Materials provided>
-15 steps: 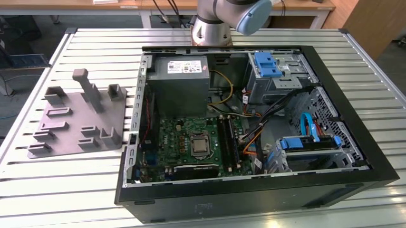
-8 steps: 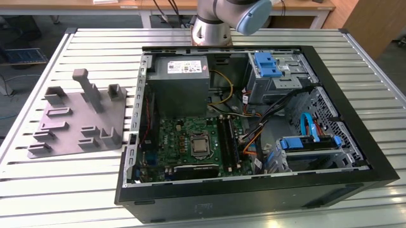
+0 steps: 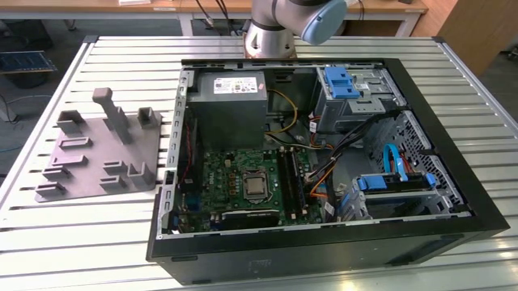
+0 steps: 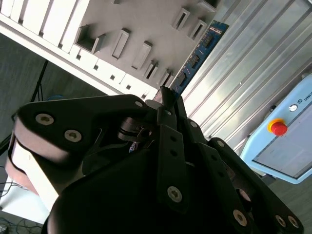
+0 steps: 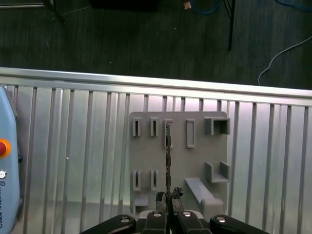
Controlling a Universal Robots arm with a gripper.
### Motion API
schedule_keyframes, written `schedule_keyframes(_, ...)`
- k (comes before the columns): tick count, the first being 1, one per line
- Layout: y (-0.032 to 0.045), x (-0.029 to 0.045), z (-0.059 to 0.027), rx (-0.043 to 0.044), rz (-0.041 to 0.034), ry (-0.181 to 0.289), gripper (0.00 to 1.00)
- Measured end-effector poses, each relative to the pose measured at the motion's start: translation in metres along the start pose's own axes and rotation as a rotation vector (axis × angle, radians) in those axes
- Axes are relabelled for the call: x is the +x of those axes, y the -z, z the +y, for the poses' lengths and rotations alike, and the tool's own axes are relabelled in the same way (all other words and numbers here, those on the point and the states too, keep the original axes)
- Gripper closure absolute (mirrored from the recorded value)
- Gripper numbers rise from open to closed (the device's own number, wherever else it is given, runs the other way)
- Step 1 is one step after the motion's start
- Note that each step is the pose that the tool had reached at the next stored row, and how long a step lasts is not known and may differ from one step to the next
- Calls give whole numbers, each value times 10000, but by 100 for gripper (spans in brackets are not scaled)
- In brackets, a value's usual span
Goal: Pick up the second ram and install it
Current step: 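Pick up the second ram and move it above second insertion slot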
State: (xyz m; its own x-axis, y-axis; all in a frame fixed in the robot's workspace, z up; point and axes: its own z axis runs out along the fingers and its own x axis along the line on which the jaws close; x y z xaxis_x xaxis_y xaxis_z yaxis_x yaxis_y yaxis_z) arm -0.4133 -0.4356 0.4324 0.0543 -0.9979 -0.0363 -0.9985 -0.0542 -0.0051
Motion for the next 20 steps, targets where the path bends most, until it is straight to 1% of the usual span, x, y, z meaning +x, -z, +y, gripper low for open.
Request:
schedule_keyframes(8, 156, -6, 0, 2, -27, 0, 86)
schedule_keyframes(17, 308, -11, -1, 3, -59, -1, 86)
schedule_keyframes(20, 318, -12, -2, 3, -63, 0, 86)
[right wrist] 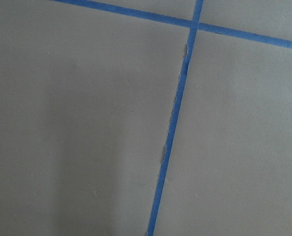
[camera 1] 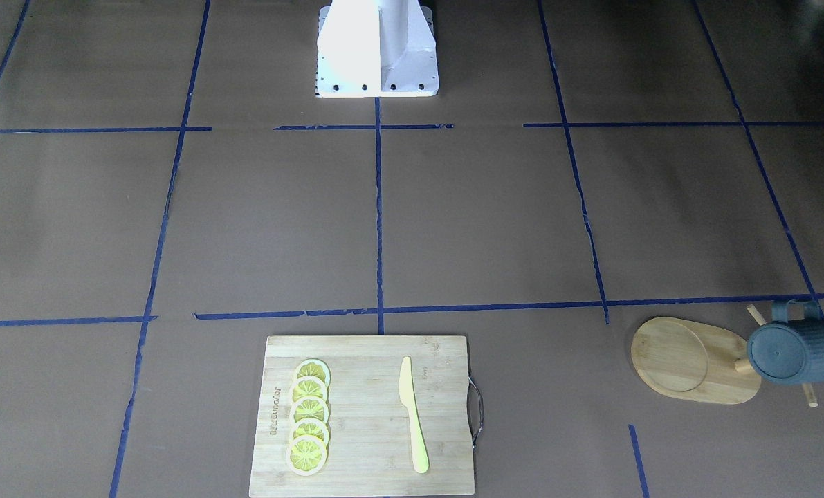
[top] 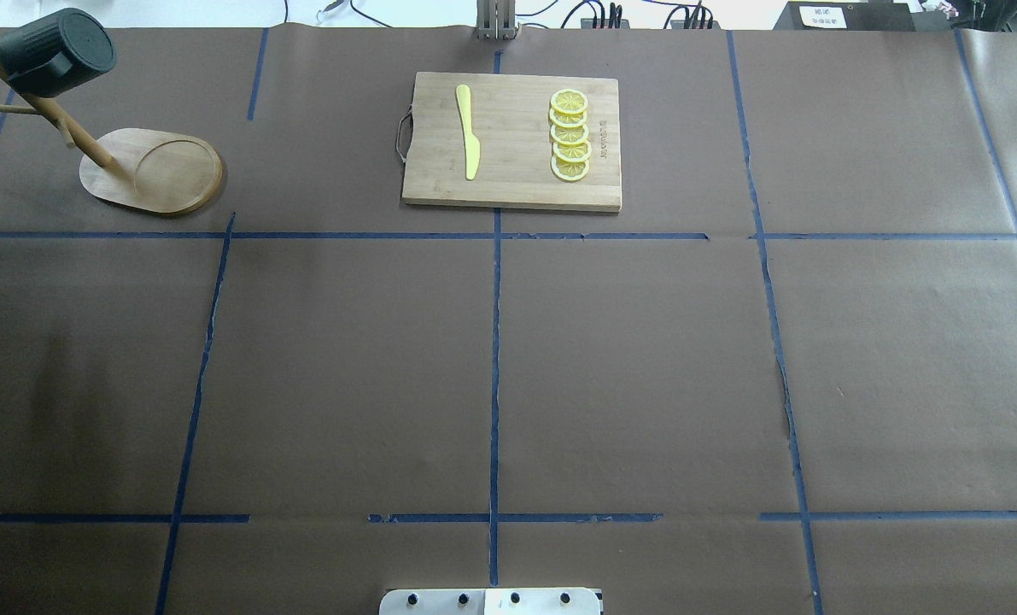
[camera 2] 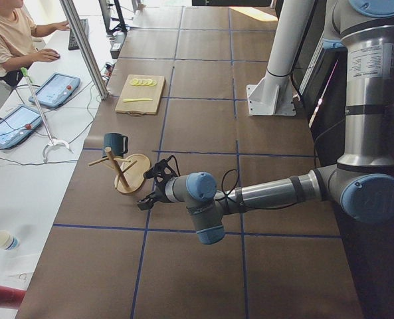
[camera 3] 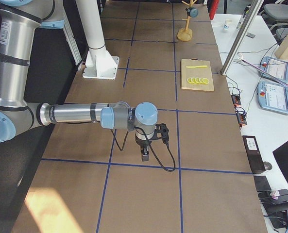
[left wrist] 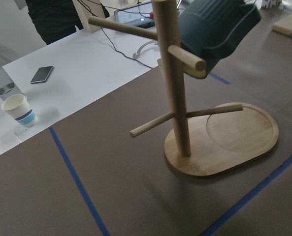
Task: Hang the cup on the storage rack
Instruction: 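Open the left gripper and pull it away from the mug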
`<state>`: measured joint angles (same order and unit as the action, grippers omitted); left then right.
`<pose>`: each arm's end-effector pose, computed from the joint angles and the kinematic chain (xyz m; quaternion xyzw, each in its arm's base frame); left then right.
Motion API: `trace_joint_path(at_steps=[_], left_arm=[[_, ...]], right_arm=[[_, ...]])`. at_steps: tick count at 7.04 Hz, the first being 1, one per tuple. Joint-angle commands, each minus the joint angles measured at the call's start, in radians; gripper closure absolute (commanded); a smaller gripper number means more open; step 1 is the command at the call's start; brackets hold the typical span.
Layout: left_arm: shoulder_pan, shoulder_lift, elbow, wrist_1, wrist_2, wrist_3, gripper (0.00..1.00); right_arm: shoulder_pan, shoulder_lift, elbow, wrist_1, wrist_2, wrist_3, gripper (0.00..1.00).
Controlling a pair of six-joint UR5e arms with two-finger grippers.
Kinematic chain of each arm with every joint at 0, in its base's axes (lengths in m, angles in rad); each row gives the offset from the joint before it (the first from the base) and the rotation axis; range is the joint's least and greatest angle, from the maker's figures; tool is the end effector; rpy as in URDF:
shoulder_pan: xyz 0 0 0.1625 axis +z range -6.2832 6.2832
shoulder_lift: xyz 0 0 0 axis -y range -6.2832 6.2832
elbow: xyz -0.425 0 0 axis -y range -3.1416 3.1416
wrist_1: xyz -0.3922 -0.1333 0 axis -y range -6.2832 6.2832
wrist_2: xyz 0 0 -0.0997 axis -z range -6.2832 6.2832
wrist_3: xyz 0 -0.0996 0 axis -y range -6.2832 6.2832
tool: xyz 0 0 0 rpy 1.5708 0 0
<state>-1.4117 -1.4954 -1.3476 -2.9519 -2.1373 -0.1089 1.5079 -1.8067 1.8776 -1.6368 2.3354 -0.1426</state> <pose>-0.0054 -0.4706 0.6530 0.4582 0.3035 0.1646 0.8190 0.0396 -0.3952 0.6193 0.0171 -0.3727 -0.0961 0.9228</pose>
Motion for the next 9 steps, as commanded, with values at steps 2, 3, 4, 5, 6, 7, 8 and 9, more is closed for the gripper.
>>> trace_joint_path(at_steps=[2, 3, 4, 5, 6, 7, 8, 9], left_arm=[[-0.035, 0.0, -0.004, 0.34, 0.196, 0.487, 0.0], [-0.035, 0.006, -0.008, 0.429, 0.326, 0.594, 0.0], [-0.036, 0.036, -0.007, 0.474, 0.484, 0.721, 0.0], [-0.038, 0.046, -0.007, 0.543, 0.56, 0.75, 0.0], [-0.045, 0.043, -0.01, 0.65, 0.551, 0.759, 0.0], [-0.079, 0.044, -0.01, 0.739, 0.506, 0.752, 0.0], [-0.155, 0.037, -0.013, 0.878, 0.376, 0.721, 0.0], [-0.211, 0.04, -0.013, 0.975, 0.144, 0.63, 0.0]], right_arm=[[0.0, 0.001, 0.0, 0.0, -0.001, 0.0, 0.0], [0.0, 0.001, -0.002, 0.0, -0.001, 0.0, 0.0], [0.0, 0.001, -0.003, 0.0, -0.001, 0.0, 0.0], [0.0, 0.001, -0.003, 0.0, 0.001, 0.0, 0.0], [0.0, 0.001, -0.003, 0.0, 0.001, -0.002, 0.0], [0.0, 0.0, -0.003, 0.0, 0.001, -0.002, 0.0], [0.0, 0.0, -0.005, 0.0, 0.001, -0.002, 0.0], [0.0, 0.0, -0.006, 0.0, -0.001, -0.003, 0.0]])
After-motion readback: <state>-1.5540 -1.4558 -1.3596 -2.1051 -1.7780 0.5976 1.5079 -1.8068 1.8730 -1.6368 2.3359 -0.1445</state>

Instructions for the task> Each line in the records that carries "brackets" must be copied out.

Answer area>
- Calls give whole numbers, each value times 10000, but by 100 for gripper (spans in brackets are not scaled)
- In brackets, a value's usual span
Motion API: `trace_joint_path(at_steps=[_], left_arm=[[_, ...]], right_arm=[[_, ...]])`. at_steps: tick count at 7.04 Hz, the first being 1, one per tuple. Joint-angle commands, each minus the joint angles measured at the call's start, in radians; gripper closure absolute (commanded); a smaller gripper number means more open; step 1 is the command at the call's start; brackets hold the typical span.

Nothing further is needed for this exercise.